EXERCISE PROMPT: Comb the records below for the string "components" and copy each line where it turns up.

[Records drawn from a dataset]
-- -- --
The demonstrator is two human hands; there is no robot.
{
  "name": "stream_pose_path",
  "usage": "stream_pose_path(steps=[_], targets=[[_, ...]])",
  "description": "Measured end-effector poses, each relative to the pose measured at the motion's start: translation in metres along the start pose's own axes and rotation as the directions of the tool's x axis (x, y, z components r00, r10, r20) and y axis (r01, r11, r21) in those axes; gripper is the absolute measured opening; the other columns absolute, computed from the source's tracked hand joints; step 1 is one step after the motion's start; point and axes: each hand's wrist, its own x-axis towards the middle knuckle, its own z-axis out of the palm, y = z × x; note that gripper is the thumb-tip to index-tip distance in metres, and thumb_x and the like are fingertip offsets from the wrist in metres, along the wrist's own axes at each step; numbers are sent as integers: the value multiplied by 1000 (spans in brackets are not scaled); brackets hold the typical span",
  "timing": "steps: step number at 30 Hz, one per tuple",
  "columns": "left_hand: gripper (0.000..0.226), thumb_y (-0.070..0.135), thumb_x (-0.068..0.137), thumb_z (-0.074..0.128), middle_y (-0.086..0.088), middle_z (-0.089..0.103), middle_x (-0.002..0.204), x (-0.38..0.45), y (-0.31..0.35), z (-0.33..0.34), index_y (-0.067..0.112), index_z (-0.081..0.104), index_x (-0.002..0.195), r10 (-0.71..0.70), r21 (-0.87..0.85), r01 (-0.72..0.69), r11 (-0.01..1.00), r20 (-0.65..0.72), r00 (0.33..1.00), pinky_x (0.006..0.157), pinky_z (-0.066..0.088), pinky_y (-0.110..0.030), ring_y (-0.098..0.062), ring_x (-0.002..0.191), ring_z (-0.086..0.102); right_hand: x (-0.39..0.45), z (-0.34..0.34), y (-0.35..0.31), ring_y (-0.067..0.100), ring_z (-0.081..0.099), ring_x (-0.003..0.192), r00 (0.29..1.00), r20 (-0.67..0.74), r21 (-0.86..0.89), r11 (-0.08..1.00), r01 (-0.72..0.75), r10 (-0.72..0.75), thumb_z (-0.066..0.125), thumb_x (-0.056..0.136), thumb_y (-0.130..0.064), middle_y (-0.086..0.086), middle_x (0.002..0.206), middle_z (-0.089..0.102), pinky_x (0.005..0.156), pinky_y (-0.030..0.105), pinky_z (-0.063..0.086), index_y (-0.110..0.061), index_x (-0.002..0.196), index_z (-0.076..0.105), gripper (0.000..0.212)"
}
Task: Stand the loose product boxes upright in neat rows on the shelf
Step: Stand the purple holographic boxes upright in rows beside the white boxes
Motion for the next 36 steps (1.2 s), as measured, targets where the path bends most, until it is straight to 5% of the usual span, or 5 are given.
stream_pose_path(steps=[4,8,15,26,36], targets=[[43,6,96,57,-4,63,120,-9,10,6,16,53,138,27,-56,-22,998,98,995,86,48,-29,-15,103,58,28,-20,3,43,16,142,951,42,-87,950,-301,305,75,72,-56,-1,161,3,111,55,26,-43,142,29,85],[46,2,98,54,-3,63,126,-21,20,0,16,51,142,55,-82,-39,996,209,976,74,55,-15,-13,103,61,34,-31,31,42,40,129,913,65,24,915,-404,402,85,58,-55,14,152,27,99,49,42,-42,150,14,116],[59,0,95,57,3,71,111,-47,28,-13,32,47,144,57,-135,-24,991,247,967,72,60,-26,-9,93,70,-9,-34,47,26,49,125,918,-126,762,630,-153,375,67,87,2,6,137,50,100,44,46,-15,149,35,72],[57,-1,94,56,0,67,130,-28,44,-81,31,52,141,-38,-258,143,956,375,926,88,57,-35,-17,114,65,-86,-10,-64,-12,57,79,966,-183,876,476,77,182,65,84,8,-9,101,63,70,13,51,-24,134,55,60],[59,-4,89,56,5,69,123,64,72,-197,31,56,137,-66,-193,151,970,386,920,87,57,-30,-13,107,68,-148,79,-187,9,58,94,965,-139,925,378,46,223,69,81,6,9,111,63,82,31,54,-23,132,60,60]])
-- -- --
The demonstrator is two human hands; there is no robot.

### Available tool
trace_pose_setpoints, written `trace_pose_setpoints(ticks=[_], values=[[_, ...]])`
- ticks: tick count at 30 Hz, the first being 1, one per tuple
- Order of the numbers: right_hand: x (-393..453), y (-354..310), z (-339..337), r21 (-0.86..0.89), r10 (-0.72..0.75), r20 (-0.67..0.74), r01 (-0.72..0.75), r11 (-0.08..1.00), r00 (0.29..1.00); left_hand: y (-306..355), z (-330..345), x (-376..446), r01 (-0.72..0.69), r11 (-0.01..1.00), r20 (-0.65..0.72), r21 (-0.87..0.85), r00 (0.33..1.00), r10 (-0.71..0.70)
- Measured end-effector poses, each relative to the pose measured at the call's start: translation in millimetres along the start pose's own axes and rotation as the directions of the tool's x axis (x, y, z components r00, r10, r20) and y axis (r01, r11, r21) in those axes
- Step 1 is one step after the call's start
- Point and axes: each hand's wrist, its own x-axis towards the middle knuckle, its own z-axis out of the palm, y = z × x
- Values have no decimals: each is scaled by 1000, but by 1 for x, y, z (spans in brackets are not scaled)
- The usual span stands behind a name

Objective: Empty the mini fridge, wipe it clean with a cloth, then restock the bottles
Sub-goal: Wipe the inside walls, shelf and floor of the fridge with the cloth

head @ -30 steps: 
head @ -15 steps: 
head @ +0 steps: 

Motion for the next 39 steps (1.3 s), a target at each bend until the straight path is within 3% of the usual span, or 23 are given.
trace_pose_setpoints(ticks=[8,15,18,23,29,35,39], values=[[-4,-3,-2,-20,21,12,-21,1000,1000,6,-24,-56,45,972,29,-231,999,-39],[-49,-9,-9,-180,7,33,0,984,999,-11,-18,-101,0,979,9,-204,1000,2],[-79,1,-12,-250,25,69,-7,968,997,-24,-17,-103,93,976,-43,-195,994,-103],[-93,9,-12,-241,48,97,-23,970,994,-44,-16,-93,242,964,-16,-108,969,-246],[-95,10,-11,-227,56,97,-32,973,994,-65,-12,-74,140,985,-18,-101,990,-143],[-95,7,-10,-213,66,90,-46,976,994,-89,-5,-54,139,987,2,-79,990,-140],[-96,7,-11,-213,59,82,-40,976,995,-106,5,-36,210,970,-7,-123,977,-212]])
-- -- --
EXPECTED OUTPUT:
  "description": "Measured end-effector poses, each relative to the pose measured at the motion's start: translation in metres along the start pose's own axes and rotation as the directions of the tool's x axis (x, y, z components r00, r10, r20) and y axis (r01, r11, r21) in those axes; gripper is the absolute measured opening; the other columns absolute, computed from the source's tracked hand joints; step 1 is one step after the motion's start; point and axes: each hand's wrist, its own x-axis towards the middle knuckle, its own z-axis out of the palm, y = z × x; note that gripper is the thumb-tip to index-tip distance in metres, and thumb_x and the like are fingertip offsets from the wrist in metres, along the wrist's own axes at each step; numbers are sent as integers: the value multiplied by 1000 (spans in brackets are not scaled); brackets hold the typical span",
- Measured end-effector poses, each relative to the pose measured at the call's start: translation in millimetres along the start pose's own axes and rotation as the directions of the tool's x axis (x, y, z components r00, r10, r20) and y axis (r01, r11, r21) in those axes

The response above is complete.